The moment heresy and sedition become “crimes” we know we live within a system that pays lip-service to democratic ideals while operating as a right-wing regime.  Patriotism is, indeed, the last refuge of scoundrels.  Those who fall prey to the Robespierre Syndrome lose sight of the fact that the duty of the responsible citizen is to criticize the incumbent order.  Such activity is the modus operandi of a participatory, deliberative democracy.  Super-patriotism is the death-knell of a democratic society.

Upon surveying dysfunctional regimes the world over—throughout history—we find that if a movement goes far enough “left”, it ends up to the far-right.  In other words, one can go so far to the so-called “left” that one is no longer in a place that remotely resembles “left” any more.  It has, essentially, become precisely what we see when one goes far enough to the right.  After all, oligarchy is oligarchy, regardless of the pretext.

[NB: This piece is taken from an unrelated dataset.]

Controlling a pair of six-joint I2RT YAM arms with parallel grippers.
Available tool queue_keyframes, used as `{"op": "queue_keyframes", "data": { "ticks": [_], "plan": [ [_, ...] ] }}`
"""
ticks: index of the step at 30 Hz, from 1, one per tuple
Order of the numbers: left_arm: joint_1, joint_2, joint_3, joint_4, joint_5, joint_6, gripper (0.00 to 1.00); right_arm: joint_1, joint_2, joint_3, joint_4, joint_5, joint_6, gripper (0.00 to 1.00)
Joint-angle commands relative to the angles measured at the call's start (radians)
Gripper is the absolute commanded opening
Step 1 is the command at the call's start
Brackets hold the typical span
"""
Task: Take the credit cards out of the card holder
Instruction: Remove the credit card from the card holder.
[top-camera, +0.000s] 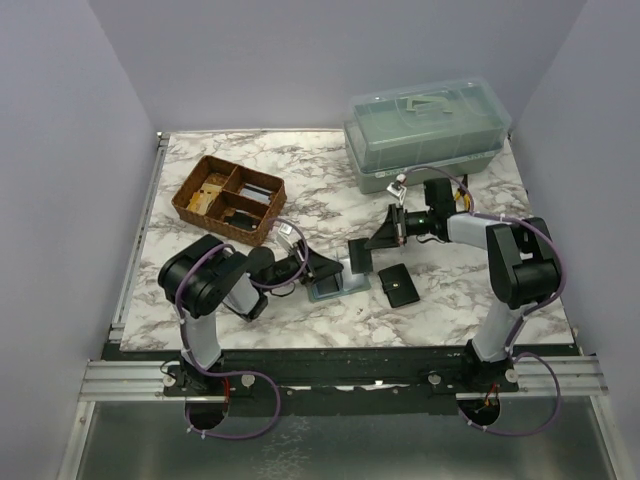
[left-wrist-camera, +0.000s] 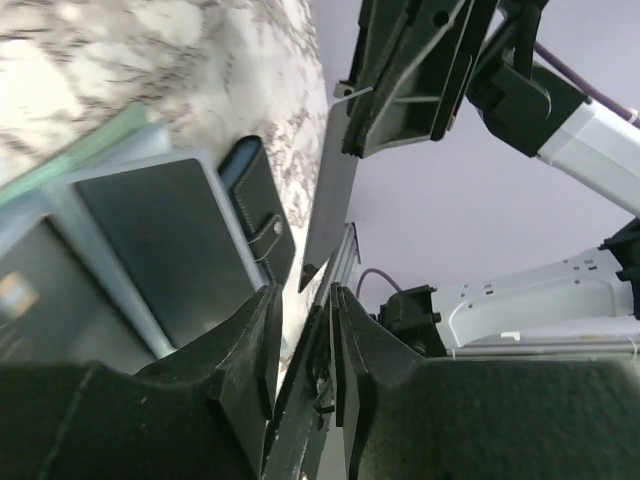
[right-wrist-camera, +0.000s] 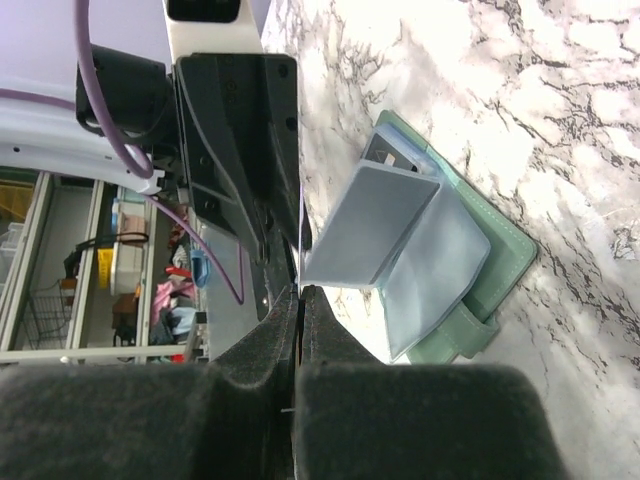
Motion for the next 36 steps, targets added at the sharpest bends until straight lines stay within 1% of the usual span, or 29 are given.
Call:
{"op": "queue_keyframes", "data": {
  "ticks": [1, 5, 7, 13, 15, 18, 19, 20, 22, 23, 28, 36],
  "plan": [
    [-0.065, 0.051, 0.076, -0.010, -0.017, 0.011, 0.32, -0.023, -0.046, 0.027, -0.026, -0.027, -0.023, 0.00],
    [-0.097, 0.102, 0.130, -0.010, -0.021, 0.008, 0.33, -0.062, -0.067, 0.028, -0.029, -0.034, -0.024, 0.00],
    [-0.101, 0.102, 0.139, -0.010, -0.027, 0.012, 0.34, -0.080, -0.075, 0.025, -0.031, -0.035, -0.024, 0.00],
    [-0.101, 0.014, 0.099, -0.044, -0.089, 0.074, 0.40, -0.100, -0.085, 0.021, -0.032, -0.038, -0.024, 0.00],
    [-0.100, -0.037, 0.069, -0.051, -0.119, 0.103, 0.44, -0.100, -0.085, 0.022, -0.032, -0.039, -0.024, 0.00],
    [-0.099, -0.120, 0.021, -0.072, -0.172, 0.149, 0.55, -0.100, -0.087, 0.021, -0.032, -0.045, -0.025, 0.00],
    [-0.099, -0.147, 0.007, -0.077, -0.189, 0.157, 0.64, -0.100, -0.087, 0.019, -0.029, -0.047, -0.022, 0.00],
    [-0.099, -0.169, -0.004, -0.081, -0.200, 0.162, 0.71, -0.100, -0.087, 0.018, -0.025, -0.051, -0.019, 0.00],
    [-0.097, -0.195, -0.013, -0.083, -0.197, 0.165, 0.79, -0.100, -0.085, 0.013, -0.013, -0.061, -0.010, 0.00],
    [-0.096, -0.199, -0.012, -0.083, -0.190, 0.161, 0.82, -0.100, -0.085, 0.010, -0.002, -0.068, -0.002, 0.00],
    [-0.097, -0.163, 0.032, -0.081, -0.138, 0.125, 0.83, -0.094, -0.080, -0.017, 0.069, -0.109, 0.056, 0.00],
    [-0.105, -0.088, 0.137, -0.079, -0.119, 0.097, 0.81, -0.074, -0.076, -0.034, 0.129, -0.139, 0.110, 0.00]
  ]
}}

In the end, too far left and too far right are two different versions of the same thing: HCP.  That is, each approaches a point of convergence: one in the form of highly-concentrated STATE power, the other in the form of highly-concentrated PRIVATE power.  But whether a regime converges on this point of maximal oligarchy from the left or from the right—as Statism or as corporatocracy—is a moot point.  HCP is HCP, independent of the vehicle that effects it. 

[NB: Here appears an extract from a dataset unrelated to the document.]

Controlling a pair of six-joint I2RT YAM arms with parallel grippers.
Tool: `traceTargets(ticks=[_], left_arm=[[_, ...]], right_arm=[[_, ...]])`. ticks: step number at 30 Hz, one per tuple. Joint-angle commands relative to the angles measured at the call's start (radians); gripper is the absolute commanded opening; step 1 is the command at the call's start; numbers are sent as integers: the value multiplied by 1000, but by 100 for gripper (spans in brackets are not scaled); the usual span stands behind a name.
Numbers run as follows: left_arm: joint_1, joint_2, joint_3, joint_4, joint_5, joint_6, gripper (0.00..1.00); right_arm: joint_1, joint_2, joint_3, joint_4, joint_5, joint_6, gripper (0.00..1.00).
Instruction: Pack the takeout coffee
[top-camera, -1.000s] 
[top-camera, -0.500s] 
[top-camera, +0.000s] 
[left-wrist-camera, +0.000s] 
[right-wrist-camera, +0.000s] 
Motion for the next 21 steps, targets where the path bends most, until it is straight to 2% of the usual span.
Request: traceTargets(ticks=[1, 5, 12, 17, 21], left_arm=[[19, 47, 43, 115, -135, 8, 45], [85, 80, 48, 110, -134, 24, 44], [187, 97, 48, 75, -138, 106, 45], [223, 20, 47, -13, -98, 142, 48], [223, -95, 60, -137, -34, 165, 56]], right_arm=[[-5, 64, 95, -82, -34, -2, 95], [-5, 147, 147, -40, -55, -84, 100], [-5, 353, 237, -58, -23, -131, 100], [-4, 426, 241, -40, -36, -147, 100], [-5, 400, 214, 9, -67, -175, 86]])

Meanwhile, this is not about “coming full circle”.  The spectrum is not symmetrical.  That is: The phenomenon doesn’t work the other way around.  (One can’t go so far rightward that one ends up a leftist.)  The point of convergence is on the far-right, at the epitome of HCP and cult activity.  One can only go so far “left” before the Robespierre Syndrome takes hold, and the “Bolshevik Turn” occurs—precipitating oligarchy just as would have happened had one simply gone directly rightward.  “Communism” and “fascism”, then, are two different brands of the same underlying phenomenon.

We must be vigilant of what we opt to label “left” and “right”, as these labels become arbitrary rubrics—schemes for stigmatization used in propaganda.  The left/right dichotomy is an over-simplification that often entails a misleading taxonomy.  What IS “left”?  What IS “right”?  What do they even mean?  Once we define our terms, we find that movements are complicated things—sometimes exhibiting elements of “left” then exhibiting elements of “right”.  How is such a turn possible?  Diagnosis of the Robespierre Syndrome gives us an answer.